Using Nagios to monitor the status of services is great for peace of mind and technology stability. Previously I setup Airtime to be monitored by a Docker powered API that checks a stream for DB range. If the DB range is below a threshold, it considers it quiet and starts counting. Every second when this count increases, Nagios monitors the change and has parameters set for warning and critical time periods.

Goal

SAML is a complicated beast with hundreds of points of failure.

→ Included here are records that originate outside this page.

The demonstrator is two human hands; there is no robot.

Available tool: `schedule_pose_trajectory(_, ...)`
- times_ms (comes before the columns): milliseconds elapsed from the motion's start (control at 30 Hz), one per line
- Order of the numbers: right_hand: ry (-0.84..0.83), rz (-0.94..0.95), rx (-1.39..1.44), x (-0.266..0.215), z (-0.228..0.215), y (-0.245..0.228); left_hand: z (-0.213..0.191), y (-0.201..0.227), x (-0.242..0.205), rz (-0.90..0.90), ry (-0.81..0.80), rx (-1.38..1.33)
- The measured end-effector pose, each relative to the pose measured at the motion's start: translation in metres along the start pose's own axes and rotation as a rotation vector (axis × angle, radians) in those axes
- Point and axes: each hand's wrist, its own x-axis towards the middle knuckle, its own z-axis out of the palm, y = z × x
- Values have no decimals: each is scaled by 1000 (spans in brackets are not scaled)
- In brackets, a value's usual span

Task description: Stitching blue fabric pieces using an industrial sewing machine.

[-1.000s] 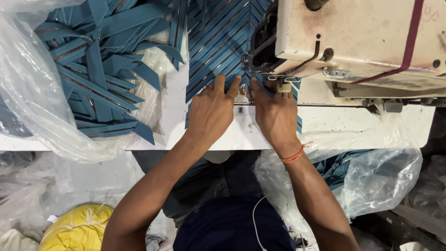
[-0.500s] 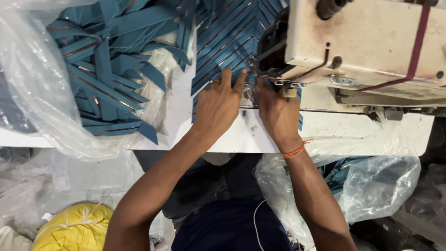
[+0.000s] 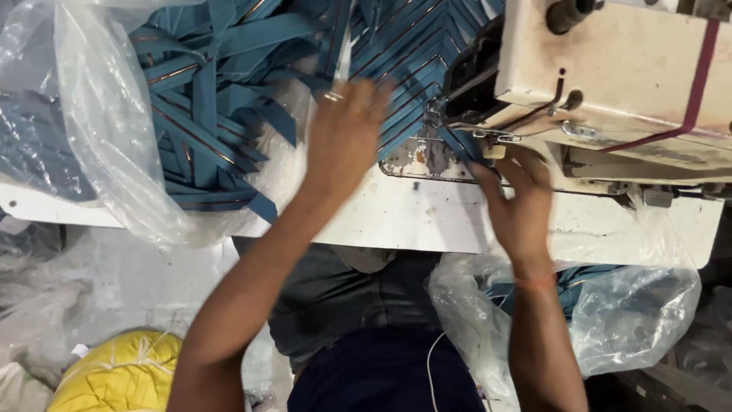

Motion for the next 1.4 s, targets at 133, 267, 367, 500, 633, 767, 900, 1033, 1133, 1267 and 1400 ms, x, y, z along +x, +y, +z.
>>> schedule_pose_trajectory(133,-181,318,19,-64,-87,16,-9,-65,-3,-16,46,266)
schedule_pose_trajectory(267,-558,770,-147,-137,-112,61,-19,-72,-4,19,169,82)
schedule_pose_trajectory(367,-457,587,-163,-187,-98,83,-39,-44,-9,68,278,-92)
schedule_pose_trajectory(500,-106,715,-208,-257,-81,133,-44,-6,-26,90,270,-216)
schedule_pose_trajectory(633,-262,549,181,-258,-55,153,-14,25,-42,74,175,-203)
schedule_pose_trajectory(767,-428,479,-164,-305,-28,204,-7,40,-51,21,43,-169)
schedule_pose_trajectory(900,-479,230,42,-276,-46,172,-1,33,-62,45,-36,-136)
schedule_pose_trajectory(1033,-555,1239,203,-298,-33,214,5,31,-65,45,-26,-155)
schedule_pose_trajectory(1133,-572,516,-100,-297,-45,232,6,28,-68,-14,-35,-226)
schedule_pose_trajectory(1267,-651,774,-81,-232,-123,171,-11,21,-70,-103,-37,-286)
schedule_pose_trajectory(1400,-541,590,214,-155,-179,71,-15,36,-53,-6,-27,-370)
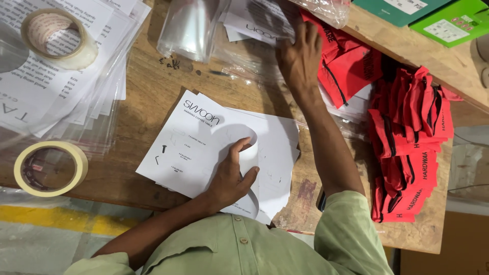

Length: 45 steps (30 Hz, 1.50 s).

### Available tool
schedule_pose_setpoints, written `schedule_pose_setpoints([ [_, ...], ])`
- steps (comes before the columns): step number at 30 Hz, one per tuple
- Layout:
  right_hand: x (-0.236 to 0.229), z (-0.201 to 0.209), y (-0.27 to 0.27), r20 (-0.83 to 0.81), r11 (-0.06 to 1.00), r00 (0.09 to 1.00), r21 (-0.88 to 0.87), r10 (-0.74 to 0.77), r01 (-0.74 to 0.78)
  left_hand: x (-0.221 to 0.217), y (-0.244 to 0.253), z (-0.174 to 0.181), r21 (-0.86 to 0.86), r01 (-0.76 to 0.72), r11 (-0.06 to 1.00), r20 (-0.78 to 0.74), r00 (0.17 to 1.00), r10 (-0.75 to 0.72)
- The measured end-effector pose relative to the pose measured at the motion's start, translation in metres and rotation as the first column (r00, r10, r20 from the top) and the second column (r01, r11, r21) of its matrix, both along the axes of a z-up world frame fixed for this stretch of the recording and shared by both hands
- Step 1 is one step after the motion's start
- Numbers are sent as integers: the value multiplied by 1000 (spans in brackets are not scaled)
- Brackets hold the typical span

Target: The person sits at a workbench and packs paper instruction sheets into red fabric hardware pouches. They pick up a pouch, open it, insert a folded instruction sheet, and place the filled pouch onto a stack of finished pouches on the bench.

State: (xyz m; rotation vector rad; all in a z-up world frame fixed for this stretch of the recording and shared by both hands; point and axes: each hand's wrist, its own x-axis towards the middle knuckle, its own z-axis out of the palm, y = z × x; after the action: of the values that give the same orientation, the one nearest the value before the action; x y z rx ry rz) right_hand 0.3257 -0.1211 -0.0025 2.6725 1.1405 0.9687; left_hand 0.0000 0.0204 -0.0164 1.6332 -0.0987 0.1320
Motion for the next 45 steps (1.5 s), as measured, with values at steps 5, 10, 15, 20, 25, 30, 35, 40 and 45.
schedule_pose_setpoints([
  [5, -16, 34, 7, -66, 998, 996, -3, -68, 68, 0, 1, 0, -38, 52, 998, -29, 998, -54],
  [10, -75, 67, -3, -197, 992, 980, 119, -22, 46, 12, 19, -8, -395, 48, 917, -78, 993, -85],
  [15, -150, 103, -20, -80, 989, 990, 106, 113, -104, 56, 61, -14, -764, 0, 645, -57, 996, -67],
  [20, -190, 114, -44, -173, 955, 940, 91, 294, -282, 106, 99, 21, -832, -285, 475, -412, 891, -188],
  [25, -220, 118, -67, -176, 979, 965, -28, 193, -201, 151, 96, -15, -730, -289, 619, -482, 860, -167],
  [30, -244, 108, -60, -72, 997, 996, -62, 50, -55, 168, 83, -35, -688, -267, 675, -425, 902, -77],
  [35, -240, 53, -49, -62, 981, 998, -195, -32, 19, 164, 75, -18, -667, -289, 687, -392, 920, 6],
  [40, -260, 69, -66, -121, 975, 989, -192, 87, -110, 195, 81, -80, -692, -341, 637, -346, 930, 122],
  [45, -316, 139, -84, -156, 988, 979, -58, 131, -142, 188, 86, -44, -686, -384, 618, -389, 911, 134],
])
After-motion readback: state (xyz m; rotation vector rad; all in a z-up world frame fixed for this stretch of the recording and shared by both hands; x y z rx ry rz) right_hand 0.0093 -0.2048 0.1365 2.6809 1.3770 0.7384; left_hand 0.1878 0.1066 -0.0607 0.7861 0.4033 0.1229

Having an automated test that is monitored by Nagios was the goal after the SAML outage October 2015. I've implemented a simpleSAMLPHP Service Provider that works great with our Shibboleth IDP, but there isn't a way to test the full authentication flow because of CAS.

Problem

CAS is the middle man between the IDP and the browser. CAS provides a consistent interface for handling authentication. Shibboleth asks CAS who is logged in and passes the required information to our Service Providers from LDAP.

When following the authentication flow, there has to be a browser to enter credentials into CAS. This is where PhantomJS comes in. By emulating the a browser, it can programmatically follow SAML redirects and enter test credentials into CAS.

SimpleSAMLPHP

After configuring SimpleSAMLPHP, I created a simple php test page that dumps the user attributes to JSON.

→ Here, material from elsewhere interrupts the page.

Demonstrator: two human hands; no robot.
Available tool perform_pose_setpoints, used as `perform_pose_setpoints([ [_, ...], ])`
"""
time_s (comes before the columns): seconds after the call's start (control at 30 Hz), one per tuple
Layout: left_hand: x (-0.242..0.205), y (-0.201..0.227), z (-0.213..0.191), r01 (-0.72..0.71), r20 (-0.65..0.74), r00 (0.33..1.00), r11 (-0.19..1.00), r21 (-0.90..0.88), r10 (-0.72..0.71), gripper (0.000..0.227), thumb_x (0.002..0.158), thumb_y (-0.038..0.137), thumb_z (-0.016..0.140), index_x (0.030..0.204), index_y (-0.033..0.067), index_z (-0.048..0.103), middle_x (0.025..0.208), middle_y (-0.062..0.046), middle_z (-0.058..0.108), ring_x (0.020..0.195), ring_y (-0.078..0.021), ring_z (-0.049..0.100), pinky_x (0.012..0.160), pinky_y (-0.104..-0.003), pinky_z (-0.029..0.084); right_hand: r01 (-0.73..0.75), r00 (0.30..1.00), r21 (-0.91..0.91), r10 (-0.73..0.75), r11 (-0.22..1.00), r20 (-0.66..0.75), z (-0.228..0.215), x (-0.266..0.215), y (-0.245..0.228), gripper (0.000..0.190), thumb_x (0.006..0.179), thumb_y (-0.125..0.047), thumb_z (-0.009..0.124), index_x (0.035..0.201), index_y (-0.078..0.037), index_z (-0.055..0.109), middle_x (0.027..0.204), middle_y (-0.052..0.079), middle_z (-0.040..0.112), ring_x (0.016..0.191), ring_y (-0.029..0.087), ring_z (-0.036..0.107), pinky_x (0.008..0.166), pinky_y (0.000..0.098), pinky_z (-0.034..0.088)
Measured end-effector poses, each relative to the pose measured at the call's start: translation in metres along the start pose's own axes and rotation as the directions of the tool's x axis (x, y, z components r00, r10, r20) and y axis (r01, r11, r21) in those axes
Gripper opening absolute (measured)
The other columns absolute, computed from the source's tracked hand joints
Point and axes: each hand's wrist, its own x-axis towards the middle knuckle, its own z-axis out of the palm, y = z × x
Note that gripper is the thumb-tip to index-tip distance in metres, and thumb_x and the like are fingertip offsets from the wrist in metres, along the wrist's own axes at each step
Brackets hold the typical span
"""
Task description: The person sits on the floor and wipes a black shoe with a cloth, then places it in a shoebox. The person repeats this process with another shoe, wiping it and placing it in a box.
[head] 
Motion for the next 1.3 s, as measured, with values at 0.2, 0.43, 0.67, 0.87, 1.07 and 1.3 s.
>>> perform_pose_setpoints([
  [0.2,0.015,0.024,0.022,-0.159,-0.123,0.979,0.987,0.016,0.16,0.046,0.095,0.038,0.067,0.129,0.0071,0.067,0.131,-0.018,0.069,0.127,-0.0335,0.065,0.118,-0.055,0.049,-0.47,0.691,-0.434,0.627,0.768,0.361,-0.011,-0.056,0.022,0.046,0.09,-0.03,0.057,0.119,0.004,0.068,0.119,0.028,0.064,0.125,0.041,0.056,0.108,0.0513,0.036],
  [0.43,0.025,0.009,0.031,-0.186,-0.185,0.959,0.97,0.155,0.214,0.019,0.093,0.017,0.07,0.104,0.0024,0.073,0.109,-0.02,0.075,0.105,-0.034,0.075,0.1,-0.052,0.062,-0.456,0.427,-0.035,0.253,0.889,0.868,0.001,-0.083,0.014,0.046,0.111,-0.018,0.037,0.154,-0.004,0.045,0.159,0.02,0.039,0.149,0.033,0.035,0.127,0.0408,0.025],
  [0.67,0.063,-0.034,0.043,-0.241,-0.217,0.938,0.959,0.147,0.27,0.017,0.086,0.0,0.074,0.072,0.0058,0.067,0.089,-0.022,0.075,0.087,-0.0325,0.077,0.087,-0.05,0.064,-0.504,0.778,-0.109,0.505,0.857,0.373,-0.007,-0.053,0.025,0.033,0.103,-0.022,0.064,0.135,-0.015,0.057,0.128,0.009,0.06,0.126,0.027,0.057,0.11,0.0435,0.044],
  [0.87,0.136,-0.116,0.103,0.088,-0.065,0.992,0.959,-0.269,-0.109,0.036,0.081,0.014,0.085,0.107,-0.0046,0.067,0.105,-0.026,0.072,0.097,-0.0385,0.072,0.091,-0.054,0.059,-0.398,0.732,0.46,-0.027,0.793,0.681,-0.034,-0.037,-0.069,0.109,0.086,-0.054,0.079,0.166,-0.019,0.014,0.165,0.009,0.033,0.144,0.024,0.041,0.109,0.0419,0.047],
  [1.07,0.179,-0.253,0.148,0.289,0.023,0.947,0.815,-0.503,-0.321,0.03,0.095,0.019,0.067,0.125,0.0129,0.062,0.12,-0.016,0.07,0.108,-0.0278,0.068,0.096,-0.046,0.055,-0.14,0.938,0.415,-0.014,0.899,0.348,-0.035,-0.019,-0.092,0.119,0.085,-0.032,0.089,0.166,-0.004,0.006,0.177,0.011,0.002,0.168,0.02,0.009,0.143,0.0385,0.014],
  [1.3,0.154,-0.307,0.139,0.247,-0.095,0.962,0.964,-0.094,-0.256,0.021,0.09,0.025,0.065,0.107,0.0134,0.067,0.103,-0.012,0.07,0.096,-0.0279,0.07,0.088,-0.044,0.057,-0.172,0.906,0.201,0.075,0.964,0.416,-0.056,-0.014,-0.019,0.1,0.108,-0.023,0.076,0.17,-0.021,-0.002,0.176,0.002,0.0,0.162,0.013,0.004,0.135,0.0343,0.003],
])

/root/simplesaml-psd/custom-www/test.php

<?php  
  require_once('/var/simplesamlphp/lib/_autoload.php');
  $as = new SimpleSAML_Auth_Simple('default-sp');
  $as->requireAuth(array(
    'saml:idp' => 'https://idptest.psd401.net/idp/shibboleth',
  ));
  $attributes = $as->getAttributes();

  echo json_encode($attributes); 
?>

Simply, it requires the simpleSAML api, then requires authentication. When authentication is returned, echo all attributes as JSON.
The output is similar to this {"login_id":["martinb"],"email":["martinb@psd401.net"],"department":["TECH SUPPORT"],"givenName":["BRANDON"],"role":["teacher"],"id":["psd_martinb"],"familyName":["MARTIN"]}

This JSON will be used to test against.

Phantom JS

PhantomJS is kinda tricky to work with, which is why you find libraries like CasperJS to handle the flow and asynchronous callbacks. I found a minimal PhantomJS Docker image that installs the dependencies.

/root/phantomjs-samltet/docker-compose.yml

samltest:  
        image: servebox/phantomjs:latest
        container_name: saml_monitor
        ports:
                - "9969:8080"
        volumes:
                - ./scripts:/var/scripts:rw
        command: phantomjs /var/scripts/samltest.js

Docker-Compose adds a volume to this image that lives within the same directory, and runs the samltest.js script within on startup.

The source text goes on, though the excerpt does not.